## What you should do
In the data below, one line contains "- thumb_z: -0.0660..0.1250" and a later one contains "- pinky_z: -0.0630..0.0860". Print both, with every line between them, exactly and alone.

(Data entries)
________________________________________
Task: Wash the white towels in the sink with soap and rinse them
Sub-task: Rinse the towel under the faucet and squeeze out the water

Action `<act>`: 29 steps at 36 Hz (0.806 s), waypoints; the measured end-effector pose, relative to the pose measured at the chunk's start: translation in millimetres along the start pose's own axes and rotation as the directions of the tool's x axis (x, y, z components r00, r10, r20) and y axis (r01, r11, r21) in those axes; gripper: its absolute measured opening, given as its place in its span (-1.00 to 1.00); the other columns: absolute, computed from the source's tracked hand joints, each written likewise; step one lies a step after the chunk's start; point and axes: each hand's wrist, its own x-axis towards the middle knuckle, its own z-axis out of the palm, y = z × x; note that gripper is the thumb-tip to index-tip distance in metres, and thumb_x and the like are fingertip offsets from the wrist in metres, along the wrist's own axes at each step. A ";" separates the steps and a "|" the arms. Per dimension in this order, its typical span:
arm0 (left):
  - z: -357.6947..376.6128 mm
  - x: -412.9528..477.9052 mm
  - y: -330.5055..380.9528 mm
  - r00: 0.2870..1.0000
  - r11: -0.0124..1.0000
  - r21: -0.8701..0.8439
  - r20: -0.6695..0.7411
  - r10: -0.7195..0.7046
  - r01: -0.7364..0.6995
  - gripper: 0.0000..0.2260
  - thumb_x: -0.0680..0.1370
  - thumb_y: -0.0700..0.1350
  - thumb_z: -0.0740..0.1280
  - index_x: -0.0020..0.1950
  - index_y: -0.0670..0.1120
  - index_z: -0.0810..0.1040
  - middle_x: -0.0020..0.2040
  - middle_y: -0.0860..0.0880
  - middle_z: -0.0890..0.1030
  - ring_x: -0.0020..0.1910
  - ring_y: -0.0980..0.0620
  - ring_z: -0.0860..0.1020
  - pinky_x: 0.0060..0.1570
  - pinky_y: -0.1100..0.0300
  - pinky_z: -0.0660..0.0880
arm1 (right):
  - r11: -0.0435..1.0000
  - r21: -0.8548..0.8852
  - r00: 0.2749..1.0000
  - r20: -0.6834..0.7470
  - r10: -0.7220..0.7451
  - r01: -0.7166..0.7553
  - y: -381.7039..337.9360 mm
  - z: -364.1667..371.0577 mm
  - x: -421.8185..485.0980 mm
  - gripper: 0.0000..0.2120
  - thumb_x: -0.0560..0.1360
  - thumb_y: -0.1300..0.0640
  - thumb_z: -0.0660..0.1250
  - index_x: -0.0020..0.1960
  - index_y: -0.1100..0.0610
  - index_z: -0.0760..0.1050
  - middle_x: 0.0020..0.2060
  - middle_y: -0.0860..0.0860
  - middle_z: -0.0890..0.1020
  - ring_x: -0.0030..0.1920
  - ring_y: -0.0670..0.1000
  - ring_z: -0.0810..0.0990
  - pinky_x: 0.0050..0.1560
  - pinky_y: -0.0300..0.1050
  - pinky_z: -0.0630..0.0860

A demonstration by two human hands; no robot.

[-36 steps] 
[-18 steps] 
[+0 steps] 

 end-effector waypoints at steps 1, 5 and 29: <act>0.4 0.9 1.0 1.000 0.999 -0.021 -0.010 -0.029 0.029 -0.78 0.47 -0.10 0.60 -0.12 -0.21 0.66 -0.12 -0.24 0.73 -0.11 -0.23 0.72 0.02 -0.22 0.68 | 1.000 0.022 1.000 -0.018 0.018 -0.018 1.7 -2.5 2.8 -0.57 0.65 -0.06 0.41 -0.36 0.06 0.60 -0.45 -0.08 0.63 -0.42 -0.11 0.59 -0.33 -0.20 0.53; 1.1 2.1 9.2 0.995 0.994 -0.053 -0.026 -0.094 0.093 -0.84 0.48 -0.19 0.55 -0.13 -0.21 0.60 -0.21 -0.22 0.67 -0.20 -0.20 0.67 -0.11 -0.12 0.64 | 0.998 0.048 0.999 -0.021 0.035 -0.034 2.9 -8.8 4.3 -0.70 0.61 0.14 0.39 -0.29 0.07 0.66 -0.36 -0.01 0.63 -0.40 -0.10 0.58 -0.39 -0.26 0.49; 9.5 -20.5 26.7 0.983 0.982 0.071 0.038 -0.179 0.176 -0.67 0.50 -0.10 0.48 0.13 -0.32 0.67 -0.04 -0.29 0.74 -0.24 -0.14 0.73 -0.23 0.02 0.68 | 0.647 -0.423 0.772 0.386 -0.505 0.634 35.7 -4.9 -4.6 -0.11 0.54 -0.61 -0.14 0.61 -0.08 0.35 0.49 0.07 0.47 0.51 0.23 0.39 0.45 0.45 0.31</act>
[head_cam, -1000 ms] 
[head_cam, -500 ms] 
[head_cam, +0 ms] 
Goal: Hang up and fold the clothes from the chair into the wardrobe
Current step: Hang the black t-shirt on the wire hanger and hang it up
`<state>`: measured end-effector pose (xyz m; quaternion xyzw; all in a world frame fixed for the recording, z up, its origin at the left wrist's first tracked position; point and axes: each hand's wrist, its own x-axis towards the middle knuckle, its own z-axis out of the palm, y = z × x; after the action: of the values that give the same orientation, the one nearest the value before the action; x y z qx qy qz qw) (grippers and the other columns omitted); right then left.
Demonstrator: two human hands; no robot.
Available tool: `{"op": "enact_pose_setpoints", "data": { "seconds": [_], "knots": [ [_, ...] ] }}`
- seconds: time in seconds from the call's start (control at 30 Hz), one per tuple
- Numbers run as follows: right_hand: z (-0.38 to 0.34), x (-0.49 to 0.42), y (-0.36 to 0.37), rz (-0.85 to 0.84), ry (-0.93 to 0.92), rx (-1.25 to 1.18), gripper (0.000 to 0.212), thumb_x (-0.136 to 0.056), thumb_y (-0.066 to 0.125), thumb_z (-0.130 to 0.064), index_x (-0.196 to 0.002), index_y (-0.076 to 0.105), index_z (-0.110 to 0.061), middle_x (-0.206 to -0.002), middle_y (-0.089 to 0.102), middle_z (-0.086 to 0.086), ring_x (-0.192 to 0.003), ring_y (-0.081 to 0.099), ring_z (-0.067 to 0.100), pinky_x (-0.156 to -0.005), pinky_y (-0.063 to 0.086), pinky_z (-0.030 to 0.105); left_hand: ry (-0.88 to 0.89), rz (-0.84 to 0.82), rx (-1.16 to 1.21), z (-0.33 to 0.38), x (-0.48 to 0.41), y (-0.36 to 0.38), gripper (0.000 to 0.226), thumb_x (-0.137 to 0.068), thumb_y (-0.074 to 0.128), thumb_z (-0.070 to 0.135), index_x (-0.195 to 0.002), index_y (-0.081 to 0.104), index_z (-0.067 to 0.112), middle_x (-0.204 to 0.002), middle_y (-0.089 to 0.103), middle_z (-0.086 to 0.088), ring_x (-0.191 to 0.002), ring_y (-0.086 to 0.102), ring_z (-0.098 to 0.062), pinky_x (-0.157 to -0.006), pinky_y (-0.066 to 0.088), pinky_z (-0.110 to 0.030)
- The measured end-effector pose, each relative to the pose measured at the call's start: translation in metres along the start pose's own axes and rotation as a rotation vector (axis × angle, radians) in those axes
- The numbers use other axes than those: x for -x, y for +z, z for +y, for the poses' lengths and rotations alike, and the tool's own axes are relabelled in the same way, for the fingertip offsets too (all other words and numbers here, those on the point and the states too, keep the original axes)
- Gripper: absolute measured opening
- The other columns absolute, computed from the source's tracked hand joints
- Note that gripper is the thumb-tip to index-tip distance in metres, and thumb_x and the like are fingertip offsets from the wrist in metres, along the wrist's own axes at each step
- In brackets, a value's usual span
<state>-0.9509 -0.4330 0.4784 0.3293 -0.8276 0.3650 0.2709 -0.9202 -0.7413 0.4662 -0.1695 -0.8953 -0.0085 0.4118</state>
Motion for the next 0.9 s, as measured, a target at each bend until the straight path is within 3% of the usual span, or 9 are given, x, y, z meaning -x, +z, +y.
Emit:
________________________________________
## Expected output
  - thumb_z: -0.0660..0.1250
  - index_x: -0.0020..0.1960
  - index_y: -0.1100..0.0610
  - index_z: -0.0760..0.1050
  - middle_x: 0.0020..0.2060
  - middle_y: -0.0860..0.0860
  - middle_z: -0.0890..0.1020
  - ring_x: -0.0030..0.1920
  - ring_y: -0.0670..0.1000
  - ring_z: -0.0810..0.0990
  - pinky_x: 0.0050..0.1560
  - pinky_y: -0.0300..0.1050
  - pinky_z: -0.0630..0.0860

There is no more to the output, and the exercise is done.